Exercise aim:
Check each line of the material below, and copy it if it holds the string "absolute".

--

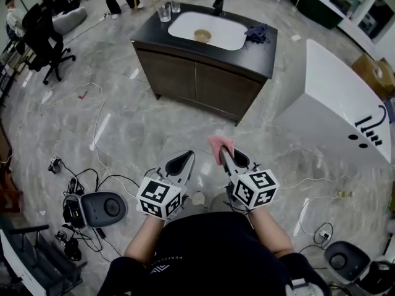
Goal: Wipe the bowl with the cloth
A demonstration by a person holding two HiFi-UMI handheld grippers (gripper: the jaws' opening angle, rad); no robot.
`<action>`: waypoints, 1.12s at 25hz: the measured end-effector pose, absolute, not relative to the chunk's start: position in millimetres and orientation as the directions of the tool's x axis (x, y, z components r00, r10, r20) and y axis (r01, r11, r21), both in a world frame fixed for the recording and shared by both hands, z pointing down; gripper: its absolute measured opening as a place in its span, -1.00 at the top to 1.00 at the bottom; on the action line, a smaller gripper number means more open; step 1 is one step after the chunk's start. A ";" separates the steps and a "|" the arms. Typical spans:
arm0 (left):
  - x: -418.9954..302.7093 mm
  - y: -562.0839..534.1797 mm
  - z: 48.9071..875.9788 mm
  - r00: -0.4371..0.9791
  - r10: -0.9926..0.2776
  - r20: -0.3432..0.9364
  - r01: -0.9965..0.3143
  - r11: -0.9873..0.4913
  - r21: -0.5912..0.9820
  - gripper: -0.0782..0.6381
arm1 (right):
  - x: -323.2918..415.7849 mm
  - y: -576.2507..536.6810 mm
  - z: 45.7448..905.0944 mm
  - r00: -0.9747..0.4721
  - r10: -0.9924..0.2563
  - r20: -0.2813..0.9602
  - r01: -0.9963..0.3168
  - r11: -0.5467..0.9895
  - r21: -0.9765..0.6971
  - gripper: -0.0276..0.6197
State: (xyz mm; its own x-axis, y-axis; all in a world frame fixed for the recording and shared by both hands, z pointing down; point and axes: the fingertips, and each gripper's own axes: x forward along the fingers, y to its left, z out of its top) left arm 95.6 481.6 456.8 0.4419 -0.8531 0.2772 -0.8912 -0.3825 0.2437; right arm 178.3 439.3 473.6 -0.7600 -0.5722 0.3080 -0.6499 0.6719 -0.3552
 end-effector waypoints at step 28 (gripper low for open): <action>45.2 386.4 466.0 0.366 -0.882 0.297 -0.922 -0.301 0.242 0.75 | 121.7 339.3 474.1 -0.800 -0.506 0.322 -0.597 0.722 -0.349 0.76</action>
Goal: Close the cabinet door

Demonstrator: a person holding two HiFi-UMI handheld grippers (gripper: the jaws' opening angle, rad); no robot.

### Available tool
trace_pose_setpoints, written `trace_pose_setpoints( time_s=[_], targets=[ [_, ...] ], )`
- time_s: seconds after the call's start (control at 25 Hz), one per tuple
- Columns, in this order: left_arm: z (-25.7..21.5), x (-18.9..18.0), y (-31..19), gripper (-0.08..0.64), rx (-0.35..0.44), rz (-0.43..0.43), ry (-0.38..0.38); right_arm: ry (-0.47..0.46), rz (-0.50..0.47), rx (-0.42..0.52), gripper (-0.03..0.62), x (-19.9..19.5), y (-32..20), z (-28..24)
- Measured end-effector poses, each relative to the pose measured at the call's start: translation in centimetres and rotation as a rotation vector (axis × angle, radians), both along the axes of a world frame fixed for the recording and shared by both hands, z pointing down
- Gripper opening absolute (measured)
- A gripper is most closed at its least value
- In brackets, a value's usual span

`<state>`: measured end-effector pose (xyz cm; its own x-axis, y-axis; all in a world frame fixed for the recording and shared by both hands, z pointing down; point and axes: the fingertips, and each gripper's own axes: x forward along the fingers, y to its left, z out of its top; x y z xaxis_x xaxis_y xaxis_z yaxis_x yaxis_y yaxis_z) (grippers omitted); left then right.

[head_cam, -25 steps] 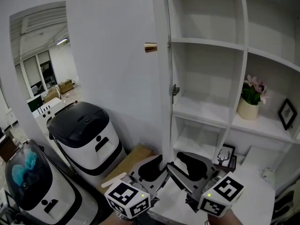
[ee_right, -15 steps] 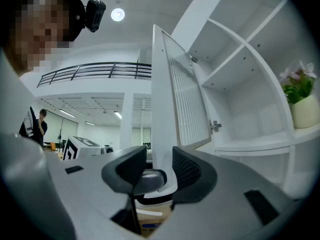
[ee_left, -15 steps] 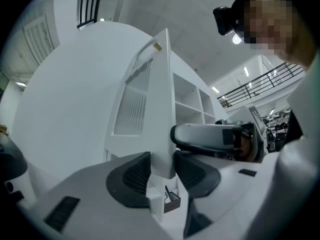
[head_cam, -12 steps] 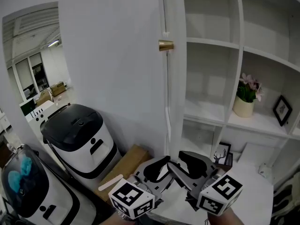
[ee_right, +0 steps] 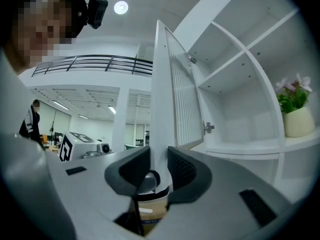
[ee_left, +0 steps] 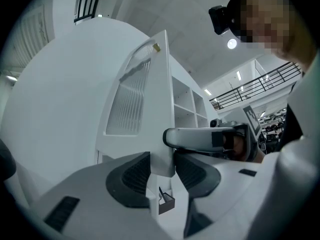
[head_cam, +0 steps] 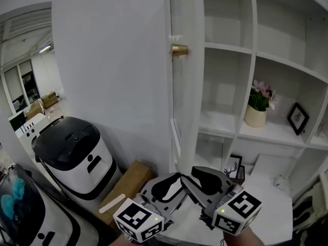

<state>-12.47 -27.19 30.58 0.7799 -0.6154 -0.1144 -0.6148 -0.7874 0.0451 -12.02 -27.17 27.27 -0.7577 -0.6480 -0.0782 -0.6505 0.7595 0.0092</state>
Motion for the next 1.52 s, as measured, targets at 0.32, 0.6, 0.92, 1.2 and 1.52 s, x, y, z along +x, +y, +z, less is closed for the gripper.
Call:
trace_pose_setpoints(
  time_s=[0.32, 0.6, 0.92, 1.2, 1.52],
  targets=[
    [0.9, 0.2, 0.0, 0.095, -0.039, 0.04, 0.025, -0.011, 0.108, -0.003, 0.083, 3.2, -0.6, -0.1],
    [1.0, 1.2, -0.2, 0.02, -0.058, 0.069, 0.028, -0.03, 0.215, -0.019, 0.064, 7.2, -2.0, -0.1],
    [1.6, 3.1, -0.6, 0.006, -0.094, 0.107, 0.03, -0.036, 0.261, -0.042, 0.06, 10.5, -3.9, -0.1],
    [1.9, 4.4, -0.7, 0.006, -0.115, 0.115, 0.034, -0.033, 0.251, -0.059, 0.061, 12.6, -5.5, 0.2],
    [2.0, 4.8, -0.2, 0.006, -0.114, 0.108, 0.042, -0.028, 0.233, -0.075, 0.066, 13.8, -6.9, 0.4]
  ],
)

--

Exercise response:
`<action>`: waypoints, 1.12s at 25hz: the measured end-effector pose, absolute, not relative to the chunk's start: position in millimetres and orientation as the directions of the tool's x axis (x, y, z components r00, r10, r20) and y axis (r01, r11, r21), both in a world frame fixed for the recording and shared by both hands, z pointing down; gripper: its absolute measured opening as a place in its span, -1.00 at the top to 1.00 at the bottom; on the action line, a smaller gripper number means more open; step 1 is one step after the chunk's start. A ";" separates the steps and a "|" the arms. Typical spans:
- Gripper opening absolute (measured)

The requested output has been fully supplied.